Top of Information supplied
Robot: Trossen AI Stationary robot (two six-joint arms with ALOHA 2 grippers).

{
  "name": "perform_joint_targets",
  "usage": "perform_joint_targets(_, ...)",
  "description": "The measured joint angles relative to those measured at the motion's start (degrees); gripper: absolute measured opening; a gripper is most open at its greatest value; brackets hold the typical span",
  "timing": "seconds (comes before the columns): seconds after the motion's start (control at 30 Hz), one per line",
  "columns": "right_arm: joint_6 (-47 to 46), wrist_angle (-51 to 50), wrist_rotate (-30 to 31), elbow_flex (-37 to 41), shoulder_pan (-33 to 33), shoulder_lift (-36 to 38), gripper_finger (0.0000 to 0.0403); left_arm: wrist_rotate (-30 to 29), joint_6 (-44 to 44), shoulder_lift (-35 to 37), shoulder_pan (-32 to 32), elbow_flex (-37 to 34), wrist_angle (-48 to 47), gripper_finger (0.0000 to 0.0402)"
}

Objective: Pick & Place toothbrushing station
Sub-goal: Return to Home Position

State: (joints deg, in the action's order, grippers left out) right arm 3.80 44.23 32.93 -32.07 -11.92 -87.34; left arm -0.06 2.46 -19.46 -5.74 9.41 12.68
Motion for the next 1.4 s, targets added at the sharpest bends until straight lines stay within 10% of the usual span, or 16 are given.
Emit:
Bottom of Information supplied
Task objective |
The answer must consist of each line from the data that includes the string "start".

Result for this task |
  "description": "The measured joint angles relative to those measured at the motion's start (degrees); gripper: absolute measured opening; a gripper is most open at its greatest value; brackets hold the typical span",
  "timing": "seconds (comes before the columns): seconds after the motion's start (control at 30 Hz), one per line",

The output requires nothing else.